The Republican Party’s adherence to an outdated ideology leaves it with big problems. It can’t offer domestic policies that respond to the public’s real needs. So how can it win elections?

The answer, for a while, was a combination of distraction and disenfranchisement.

The terrorist attacks on 9/11 were themselves a massive, providential distraction; until then the public, realizing that Mr. Bush wasn’t the moderate he played in the 2000 election, was growing increasingly unhappy with his administration. And they offered many opportunities for further distractions. Rather than debating Democrats on the issues, the G.O.P. could denounce them as soft on terror. And do you remember the terror alert, based on old and questionable information, that was declared right after the 2004 Democratic National Convention?

But distraction can only go so far. So the other tool was disenfranchisement: finding ways to keep poor people, who tend to vote for the party that might actually do something about inequality, out of the voting booth.

Remember that disenfranchisement in the form of the 2000 Florida “felon purge,” which struck many legitimate voters from the rolls, put Mr. Bush in the White House in the first place. And disenfranchisement seems to be what much of the politicization of the Justice Department was about.

Several of the fired U.S. attorneys were under pressure to pursue allegations of voter fraud — a phrase that has become almost synonymous with “voting while black.” Former staff members of the Justice Department’s civil rights division say that they were repeatedly overruled when they objected to Republican actions, ranging from Georgia’s voter ID law to Tom DeLay’s Texas redistricting, that they believed would effectively disenfranchise African-American voters.
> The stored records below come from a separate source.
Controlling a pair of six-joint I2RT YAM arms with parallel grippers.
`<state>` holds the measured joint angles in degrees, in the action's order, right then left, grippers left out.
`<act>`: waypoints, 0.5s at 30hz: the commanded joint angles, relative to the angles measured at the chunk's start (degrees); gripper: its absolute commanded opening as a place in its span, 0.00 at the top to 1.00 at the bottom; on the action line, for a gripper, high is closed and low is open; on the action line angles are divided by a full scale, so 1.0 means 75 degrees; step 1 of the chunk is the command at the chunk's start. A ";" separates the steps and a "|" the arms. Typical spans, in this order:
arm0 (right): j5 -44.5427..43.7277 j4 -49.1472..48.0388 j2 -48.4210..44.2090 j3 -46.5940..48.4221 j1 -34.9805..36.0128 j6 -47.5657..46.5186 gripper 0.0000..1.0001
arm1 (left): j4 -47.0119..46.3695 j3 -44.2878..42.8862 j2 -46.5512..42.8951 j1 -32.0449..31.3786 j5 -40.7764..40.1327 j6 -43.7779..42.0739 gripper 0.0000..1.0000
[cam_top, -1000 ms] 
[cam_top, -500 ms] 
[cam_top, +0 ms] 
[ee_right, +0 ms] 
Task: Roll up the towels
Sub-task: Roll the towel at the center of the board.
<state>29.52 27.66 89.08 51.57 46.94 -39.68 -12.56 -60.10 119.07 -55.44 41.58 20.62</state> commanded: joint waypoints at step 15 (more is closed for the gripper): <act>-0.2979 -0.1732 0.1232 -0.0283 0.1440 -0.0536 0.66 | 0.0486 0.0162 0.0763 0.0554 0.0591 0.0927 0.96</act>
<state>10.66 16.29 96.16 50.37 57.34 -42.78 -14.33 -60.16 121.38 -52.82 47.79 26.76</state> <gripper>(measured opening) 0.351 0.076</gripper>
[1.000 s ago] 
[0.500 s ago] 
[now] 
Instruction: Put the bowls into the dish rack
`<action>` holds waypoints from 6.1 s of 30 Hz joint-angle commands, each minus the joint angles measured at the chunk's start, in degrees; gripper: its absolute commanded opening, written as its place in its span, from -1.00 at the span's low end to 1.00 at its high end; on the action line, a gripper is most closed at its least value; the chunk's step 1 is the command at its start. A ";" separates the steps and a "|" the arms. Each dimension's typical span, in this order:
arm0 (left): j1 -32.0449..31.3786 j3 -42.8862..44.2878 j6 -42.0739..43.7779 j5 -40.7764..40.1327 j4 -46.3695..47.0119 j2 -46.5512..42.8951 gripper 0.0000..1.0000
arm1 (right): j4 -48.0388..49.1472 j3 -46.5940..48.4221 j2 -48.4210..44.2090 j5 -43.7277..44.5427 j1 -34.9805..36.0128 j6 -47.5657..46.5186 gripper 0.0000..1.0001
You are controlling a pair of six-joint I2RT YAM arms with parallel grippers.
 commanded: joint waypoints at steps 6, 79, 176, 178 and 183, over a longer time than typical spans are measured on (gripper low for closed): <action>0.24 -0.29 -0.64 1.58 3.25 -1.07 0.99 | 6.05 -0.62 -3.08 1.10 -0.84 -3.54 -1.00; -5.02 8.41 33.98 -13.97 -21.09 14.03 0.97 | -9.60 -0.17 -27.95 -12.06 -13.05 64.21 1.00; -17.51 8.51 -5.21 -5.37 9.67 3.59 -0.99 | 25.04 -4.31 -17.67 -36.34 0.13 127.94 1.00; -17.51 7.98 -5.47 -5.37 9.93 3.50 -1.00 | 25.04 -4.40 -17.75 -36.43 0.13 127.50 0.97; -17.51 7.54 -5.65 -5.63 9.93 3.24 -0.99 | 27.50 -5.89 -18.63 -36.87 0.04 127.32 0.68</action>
The good news is that all the G.O.P.’s abuses of power weren’t enough to win the 2006 elections. And 2008 may be even harder for the Republicans, because the Democrats — who spent most of the Clinton years trying to reassure rich people and corporations that they weren’t really populists — seem to be realizing that times have changed.

A week before the Republican candidates trooped to Palm Beach to declare their allegiance to tax cuts, the Democrats met to declare their commitment to universal health care. And it’s hard to see what the G.O.P. can offer in response.